Once seated, Clover clamped an arm tightly around each of her children, as if they might otherwise flee. Even when the waitress passed out menus, she did not loosen her grip.
“I’ve heard their pad thai is just out of this world!” Clover turned toward her son. “Lee, I’ll bet they have those spring rolls you love so much at that place in Chelsea. Oh, if I’d known the two of you were coming, I’d have chosen the French place. But I’m just so glad you’re here.” She had tears of elation in her eyes, which made Robert feel happy for his aunt but also a little embarrassed. How awful it must be to know that when half the world looked at you, they couldn’t help wondering how you’d fucked up so hugely that you’d given up custody of your own kids. Robert figured he didn’t know the whole story, but he knew enough to wonder why she wasn’t trying to go back to New York, at least to be near them.
“Order whatever you wish, all of you,” Granddad announced. “It’s my treat. Do you suppose the Siamese people serve anything approximating good champagne?”
“Let’s order a whole bunch of adventuresome things and share all around,” said Clover. “And I need no champagne to feel high on life right now.”
“It’s your day, my dear,” said Granddad, though Robert heard a note of exasperation. Nowhere was Granddad more of a geezer than in a restaurant.
“I love that crispy whole fish. Do they have that here?” said Robert’s mother. “It’s usually sea bass.…” She scanned the menu.
“Is sea bass one of those overfished species we’re supposed to boycott?” said Clover, and then she blushed. “Oh never mind, never mind. Like Daddy says, everyone should have whatever they want most. What about you two?” She pulled her children closer.
“Mom, you’re like totally squishing me,” said Lee.
Robert’s father pulled a small notebook from his pocket, along with a pen. “Why don’t I write it all down, make life easy for the waitstaff?”
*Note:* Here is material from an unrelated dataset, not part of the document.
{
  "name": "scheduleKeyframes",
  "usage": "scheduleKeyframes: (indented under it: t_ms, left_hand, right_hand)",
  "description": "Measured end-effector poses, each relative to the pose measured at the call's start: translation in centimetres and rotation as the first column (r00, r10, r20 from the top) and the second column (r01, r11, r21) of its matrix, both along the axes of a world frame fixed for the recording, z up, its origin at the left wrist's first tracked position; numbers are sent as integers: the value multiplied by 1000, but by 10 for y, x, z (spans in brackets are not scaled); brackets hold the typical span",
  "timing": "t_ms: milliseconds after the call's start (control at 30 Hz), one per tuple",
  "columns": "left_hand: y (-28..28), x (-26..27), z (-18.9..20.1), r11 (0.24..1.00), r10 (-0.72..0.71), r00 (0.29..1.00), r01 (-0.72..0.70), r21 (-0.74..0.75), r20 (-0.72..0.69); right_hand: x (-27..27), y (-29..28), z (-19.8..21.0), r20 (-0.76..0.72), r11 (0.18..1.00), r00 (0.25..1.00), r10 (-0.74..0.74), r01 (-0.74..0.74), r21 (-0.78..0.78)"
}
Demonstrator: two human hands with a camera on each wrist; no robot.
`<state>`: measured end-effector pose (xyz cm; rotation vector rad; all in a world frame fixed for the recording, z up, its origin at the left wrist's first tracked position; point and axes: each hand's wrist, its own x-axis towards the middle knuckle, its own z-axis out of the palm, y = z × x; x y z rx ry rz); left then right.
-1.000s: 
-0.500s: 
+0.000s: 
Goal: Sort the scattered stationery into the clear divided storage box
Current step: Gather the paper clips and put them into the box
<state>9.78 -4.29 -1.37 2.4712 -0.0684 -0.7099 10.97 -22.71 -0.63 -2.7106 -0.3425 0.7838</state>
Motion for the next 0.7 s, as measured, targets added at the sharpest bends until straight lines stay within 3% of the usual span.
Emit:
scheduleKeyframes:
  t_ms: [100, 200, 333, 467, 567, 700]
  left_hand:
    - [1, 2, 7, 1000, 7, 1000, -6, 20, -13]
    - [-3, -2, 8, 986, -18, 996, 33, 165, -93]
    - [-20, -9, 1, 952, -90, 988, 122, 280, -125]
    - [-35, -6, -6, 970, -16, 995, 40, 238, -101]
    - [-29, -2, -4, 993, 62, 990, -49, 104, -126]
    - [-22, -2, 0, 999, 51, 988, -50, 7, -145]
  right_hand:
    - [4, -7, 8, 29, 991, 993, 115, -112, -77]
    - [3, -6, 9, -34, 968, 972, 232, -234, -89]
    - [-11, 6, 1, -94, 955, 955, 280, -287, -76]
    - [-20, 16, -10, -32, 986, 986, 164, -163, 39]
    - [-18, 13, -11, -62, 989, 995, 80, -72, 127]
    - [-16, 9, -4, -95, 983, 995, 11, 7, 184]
“My organizer-in-chief,” teased Robert’s mother.
The waitress was an alarmingly skinny woman who looked about sixteen years old. She arrived at the table with a bottle of Korbel and a pitcher of orange juice. A waiter who looked even younger—surely not much older than Lee—followed her with a tray of those thick, shallow glasses from which, according to Robert’s mother, the “less privileged” drank champagne.
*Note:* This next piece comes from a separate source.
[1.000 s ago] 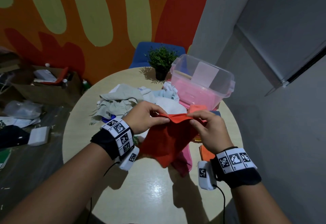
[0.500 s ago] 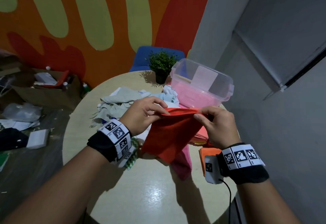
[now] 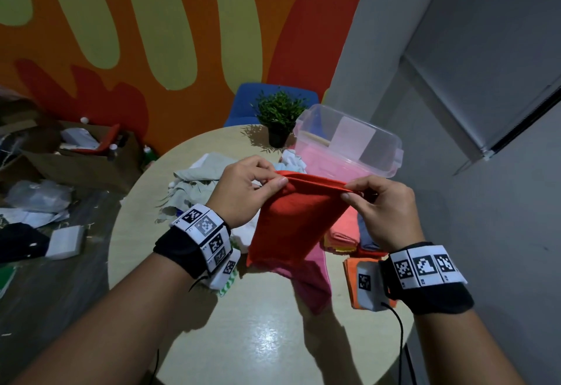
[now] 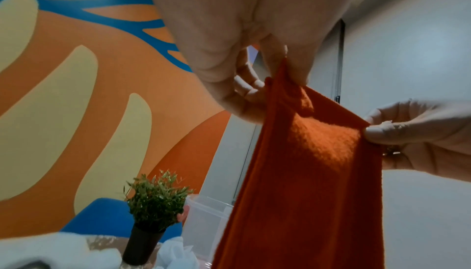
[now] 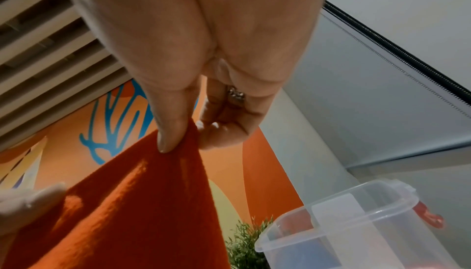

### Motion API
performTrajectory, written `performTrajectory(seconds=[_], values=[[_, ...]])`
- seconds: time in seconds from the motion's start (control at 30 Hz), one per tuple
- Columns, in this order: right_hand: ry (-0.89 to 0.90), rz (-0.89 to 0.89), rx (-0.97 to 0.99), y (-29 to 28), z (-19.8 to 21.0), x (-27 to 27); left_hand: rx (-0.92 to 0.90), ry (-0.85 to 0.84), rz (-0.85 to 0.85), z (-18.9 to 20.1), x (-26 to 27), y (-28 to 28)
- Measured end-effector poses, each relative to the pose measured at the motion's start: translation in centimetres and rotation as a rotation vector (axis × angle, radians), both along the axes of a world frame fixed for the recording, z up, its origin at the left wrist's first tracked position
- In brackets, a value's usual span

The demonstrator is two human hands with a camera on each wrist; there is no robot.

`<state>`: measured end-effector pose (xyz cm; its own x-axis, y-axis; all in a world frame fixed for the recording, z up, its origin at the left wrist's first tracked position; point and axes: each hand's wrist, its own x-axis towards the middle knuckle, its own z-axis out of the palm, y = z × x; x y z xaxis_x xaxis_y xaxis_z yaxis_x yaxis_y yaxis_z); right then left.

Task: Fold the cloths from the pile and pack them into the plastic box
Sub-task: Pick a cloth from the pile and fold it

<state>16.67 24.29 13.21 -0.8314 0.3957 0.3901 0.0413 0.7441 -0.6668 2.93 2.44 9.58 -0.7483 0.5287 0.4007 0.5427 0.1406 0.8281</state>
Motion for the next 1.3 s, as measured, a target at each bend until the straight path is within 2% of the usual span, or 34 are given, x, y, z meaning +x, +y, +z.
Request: performTrajectory(seconds=[0.2,0.3,0.47,0.67,0.8,0.9,0.97,1.03,1.1,1.2,1.3], values=[[0.067,0.001,-0.059,0.0,1.2,0.2,0.128,0.22,0.075,1.8,0.1,0.0],[0.098,0.023,-0.138,-0.1,1.7,0.3,0.1,0.261,0.102,2.2,-0.1,-0.3],[0.059,0.014,-0.114,0.2,1.8,0.1,0.031,0.232,0.063,2.1,-0.7,-0.2],[-0.041,-0.01,-0.179,1.6,-0.1,-1.8,-0.1,0.073,0.051,0.4,-2.1,2.1],[0.0,0.0,-0.19,2.0,1.6,-1.9,-0.035,0.139,0.064,2.8,-2.1,2.7],[0.069,0.031,-0.263,1.3,3.3,-0.8,0.055,0.083,-0.051,4.6,-1.1,2.1],[0.051,0.118,-0.344,0.7,3.4,0.5,0.018,-0.009,-0.172,4.4,-0.5,1.2],[-0.069,0.171,-0.369,-0.1,1.9,1.8,-0.118,-0.117,-0.27,2.8,0.2,0.1],[-0.272,0.183,-0.367,-1.0,-1.1,3.1,-0.347,-0.247,-0.366,-0.1,1.3,-0.8],[-0.66,0.266,-0.197,-2.1,-7.5,4.7,-0.748,-0.379,-0.549,-6.1,4.0,-1.9],[-0.942,0.359,-0.111,-3.3,-12.7,6.2,-0.954,-0.492,-0.682,-10.8,6.5,-2.8]])
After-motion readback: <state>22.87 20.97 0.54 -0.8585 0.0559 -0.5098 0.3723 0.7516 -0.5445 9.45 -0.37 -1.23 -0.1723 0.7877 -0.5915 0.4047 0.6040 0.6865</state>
“Just leave them here and I’ll do the honors,” said Granddad, clearing space on the table. “Let’s get our food orders in, shall we?” He turned in his chair to face the waitress. “Well, a proper good evening, young lady. We are here to celebrate my daughter’s birthday.” He nodded toward Clover.
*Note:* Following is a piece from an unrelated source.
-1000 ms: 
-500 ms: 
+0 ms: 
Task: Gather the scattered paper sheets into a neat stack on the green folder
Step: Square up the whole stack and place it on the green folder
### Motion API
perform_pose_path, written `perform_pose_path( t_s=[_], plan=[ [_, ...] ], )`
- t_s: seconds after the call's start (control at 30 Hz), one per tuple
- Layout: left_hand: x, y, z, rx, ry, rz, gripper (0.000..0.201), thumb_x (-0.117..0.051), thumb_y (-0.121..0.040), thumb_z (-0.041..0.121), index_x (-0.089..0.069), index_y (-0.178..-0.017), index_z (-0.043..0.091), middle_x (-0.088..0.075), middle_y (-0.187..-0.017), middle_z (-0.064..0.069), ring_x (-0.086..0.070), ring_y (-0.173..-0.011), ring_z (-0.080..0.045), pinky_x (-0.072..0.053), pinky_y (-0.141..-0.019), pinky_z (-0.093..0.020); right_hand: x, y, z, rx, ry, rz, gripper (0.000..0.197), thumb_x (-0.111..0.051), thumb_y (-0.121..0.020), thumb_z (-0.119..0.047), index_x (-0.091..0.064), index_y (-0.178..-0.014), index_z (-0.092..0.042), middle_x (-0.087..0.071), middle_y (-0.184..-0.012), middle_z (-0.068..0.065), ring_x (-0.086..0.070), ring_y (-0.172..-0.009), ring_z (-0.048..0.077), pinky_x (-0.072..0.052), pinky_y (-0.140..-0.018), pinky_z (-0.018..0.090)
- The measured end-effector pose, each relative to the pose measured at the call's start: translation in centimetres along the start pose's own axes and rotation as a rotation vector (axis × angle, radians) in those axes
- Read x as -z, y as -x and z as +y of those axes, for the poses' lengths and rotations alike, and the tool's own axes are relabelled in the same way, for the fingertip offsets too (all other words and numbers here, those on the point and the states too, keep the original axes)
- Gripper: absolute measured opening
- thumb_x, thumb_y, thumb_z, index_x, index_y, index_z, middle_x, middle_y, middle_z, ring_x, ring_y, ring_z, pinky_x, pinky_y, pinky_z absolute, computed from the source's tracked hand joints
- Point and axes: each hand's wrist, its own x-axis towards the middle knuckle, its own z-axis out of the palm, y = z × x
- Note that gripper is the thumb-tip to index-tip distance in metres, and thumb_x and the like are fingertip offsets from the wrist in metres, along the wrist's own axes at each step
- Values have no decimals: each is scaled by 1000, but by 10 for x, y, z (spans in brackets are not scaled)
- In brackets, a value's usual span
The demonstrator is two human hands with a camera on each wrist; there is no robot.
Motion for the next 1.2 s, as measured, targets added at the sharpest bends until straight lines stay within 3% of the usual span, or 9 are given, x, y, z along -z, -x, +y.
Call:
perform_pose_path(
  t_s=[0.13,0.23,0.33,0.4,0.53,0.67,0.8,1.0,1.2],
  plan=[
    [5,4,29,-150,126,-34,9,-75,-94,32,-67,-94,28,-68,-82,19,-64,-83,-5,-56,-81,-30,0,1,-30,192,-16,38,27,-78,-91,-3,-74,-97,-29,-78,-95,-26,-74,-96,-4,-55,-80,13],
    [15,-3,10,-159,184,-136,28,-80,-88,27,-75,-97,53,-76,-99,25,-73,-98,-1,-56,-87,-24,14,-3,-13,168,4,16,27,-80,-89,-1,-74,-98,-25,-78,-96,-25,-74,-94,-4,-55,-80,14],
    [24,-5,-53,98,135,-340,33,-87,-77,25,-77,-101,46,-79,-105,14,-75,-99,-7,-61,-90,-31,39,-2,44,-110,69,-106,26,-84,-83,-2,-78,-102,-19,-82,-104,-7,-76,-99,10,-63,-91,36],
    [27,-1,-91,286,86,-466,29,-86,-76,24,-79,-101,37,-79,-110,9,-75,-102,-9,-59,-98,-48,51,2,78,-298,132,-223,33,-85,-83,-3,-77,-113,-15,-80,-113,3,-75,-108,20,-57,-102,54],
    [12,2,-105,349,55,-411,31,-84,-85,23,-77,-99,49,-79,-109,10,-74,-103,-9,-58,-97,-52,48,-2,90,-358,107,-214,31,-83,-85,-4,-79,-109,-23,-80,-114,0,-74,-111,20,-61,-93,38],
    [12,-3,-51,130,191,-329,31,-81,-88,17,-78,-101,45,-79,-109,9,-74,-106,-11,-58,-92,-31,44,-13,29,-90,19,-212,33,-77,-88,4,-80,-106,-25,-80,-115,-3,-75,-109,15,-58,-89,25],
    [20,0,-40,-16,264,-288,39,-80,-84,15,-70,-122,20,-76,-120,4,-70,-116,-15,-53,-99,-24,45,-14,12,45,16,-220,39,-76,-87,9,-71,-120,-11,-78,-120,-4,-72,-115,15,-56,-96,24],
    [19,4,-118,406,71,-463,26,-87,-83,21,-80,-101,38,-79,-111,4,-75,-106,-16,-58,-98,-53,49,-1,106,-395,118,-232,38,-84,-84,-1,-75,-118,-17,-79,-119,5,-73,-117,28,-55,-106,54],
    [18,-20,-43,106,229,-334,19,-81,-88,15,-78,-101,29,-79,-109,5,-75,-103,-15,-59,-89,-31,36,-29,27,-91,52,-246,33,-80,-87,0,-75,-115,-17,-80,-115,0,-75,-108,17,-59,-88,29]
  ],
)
“Oh. Is happy birthday,” the waitress said, bowing slightly, her smooth face crinkling with nervous laughter.
“Thank you,” said Clover. “It is happy. Very happy.”
The waitress pulled out her pad and said, with servile cheer, “Any question?”
“I do have a question,” said Granddad. He pointed at the me
nu. “How does one pronounce the name of this dish, number forty-three?”
The waitress bent to read the menu. “Is shrimp. With lemongrass and basil. You like spicy?”
“Ah. Well that does sound enticing, but to order it, I’d like to be able to pronounce it correctly.”
“Pronounce?” said the waitress.
“Dad, just say you want the lemongrass prawns. Or number forty-three. That’s why they have the numbers,” said Robert’s mother. She looked at the waitress. “He wants the prawns. Not too spicy.”
The waitress said the name of the dish in her native language, giving him the answer to the question he’d asked in the first place.
“That sounds positively melodic. You must be Thai.”
“Yes.”
“Do you have a green card?”
“Dad!” barked Robert’s mom.
“Green card—yes.” The waitress wore a terrified smile.